## [YOUR OBJECTIVE]
Search the material below for "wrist" and copy every line where it occurs.

## [COLLECTED DATA]
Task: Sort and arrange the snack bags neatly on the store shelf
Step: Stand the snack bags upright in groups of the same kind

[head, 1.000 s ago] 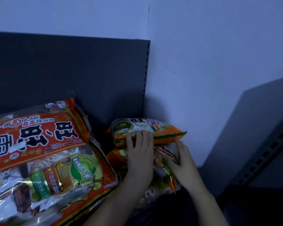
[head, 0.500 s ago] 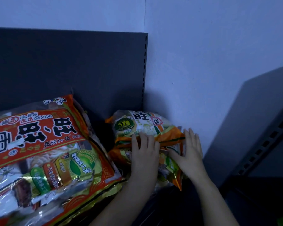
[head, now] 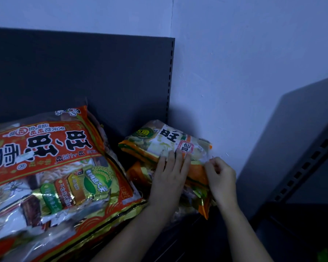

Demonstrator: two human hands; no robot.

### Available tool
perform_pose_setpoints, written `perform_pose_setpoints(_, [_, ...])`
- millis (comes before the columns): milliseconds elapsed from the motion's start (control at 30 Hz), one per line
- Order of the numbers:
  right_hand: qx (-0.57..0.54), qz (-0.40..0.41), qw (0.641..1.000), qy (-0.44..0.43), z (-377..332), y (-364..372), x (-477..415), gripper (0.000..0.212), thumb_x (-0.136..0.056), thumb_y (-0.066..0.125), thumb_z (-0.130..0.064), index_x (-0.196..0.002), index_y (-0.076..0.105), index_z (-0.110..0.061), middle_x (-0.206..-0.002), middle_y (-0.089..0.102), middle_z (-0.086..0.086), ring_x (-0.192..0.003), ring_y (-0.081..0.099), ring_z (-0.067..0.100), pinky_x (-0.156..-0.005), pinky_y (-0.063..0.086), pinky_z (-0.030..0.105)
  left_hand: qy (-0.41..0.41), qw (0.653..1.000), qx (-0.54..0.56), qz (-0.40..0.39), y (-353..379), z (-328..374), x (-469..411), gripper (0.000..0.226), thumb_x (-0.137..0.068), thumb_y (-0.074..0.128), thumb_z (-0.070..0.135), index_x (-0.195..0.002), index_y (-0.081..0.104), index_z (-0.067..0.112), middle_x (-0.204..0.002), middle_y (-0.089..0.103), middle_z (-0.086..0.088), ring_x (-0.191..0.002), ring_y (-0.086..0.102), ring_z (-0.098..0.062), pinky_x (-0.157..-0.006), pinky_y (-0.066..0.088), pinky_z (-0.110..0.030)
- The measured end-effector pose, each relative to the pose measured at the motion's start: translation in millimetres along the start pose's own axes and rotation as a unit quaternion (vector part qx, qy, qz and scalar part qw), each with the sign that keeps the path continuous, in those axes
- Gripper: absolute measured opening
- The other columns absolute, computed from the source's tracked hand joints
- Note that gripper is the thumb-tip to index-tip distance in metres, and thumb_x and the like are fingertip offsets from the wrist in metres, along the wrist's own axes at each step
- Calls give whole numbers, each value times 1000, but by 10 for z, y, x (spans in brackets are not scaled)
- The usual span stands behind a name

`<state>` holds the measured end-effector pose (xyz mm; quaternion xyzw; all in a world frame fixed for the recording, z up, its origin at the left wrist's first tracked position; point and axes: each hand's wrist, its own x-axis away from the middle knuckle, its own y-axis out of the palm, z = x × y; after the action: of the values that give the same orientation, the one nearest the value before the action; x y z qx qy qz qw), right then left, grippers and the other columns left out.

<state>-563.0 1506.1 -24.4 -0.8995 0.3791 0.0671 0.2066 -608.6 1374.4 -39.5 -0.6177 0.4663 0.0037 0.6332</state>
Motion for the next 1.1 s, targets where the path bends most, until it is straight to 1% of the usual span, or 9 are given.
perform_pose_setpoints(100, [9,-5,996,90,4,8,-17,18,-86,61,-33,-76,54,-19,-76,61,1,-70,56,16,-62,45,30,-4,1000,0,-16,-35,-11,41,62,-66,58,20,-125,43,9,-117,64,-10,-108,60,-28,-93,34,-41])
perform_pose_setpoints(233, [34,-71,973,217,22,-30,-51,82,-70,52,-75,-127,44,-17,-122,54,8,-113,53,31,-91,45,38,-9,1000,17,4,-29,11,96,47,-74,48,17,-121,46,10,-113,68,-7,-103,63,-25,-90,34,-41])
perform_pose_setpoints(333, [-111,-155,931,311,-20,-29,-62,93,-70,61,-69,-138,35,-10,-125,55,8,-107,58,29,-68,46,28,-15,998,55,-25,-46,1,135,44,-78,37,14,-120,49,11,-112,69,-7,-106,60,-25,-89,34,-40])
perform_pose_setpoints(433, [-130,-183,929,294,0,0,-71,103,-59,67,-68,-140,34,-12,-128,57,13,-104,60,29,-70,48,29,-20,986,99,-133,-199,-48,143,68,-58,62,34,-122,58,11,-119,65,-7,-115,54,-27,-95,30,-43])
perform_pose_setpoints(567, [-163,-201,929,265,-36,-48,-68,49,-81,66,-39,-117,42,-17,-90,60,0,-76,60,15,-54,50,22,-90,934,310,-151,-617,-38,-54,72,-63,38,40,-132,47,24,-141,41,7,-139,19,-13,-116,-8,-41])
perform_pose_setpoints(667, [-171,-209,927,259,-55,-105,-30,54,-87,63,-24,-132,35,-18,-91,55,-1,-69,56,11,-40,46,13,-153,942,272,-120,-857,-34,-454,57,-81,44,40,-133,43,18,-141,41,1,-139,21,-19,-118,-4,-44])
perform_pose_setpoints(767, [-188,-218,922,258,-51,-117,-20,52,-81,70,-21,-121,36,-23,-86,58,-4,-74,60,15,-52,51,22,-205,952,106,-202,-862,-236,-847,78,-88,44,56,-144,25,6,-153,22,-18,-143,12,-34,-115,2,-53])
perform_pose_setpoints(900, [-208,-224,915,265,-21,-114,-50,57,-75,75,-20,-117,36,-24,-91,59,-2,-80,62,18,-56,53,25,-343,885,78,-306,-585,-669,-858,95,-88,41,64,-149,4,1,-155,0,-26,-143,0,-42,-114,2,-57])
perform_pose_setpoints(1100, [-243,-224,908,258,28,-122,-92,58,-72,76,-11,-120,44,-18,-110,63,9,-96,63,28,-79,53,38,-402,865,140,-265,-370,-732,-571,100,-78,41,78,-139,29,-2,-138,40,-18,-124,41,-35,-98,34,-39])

## [EXERCISE OUTPUT]
- Note that gripper is the thumb-tip to index-tip distance in metres, and thumb_x and the like are fingertip offsets from the wrist in metres, along the wrist's own axes at each step
`<state>` holds the measured end-effector pose (xyz mm; quaternion xyzw; all in a world frame fixed for the recording, z up, its origin at the left wrist's first tracked position; point and axes: each hand's wrist, its own x-axis away from the middle knuckle, its own y-axis out of the palm, z = x × y; after the action: of the values that give the same orientation, the one nearest the value before the action; x y z qx qy qz qw), right then left, grippers and the other columns left out.

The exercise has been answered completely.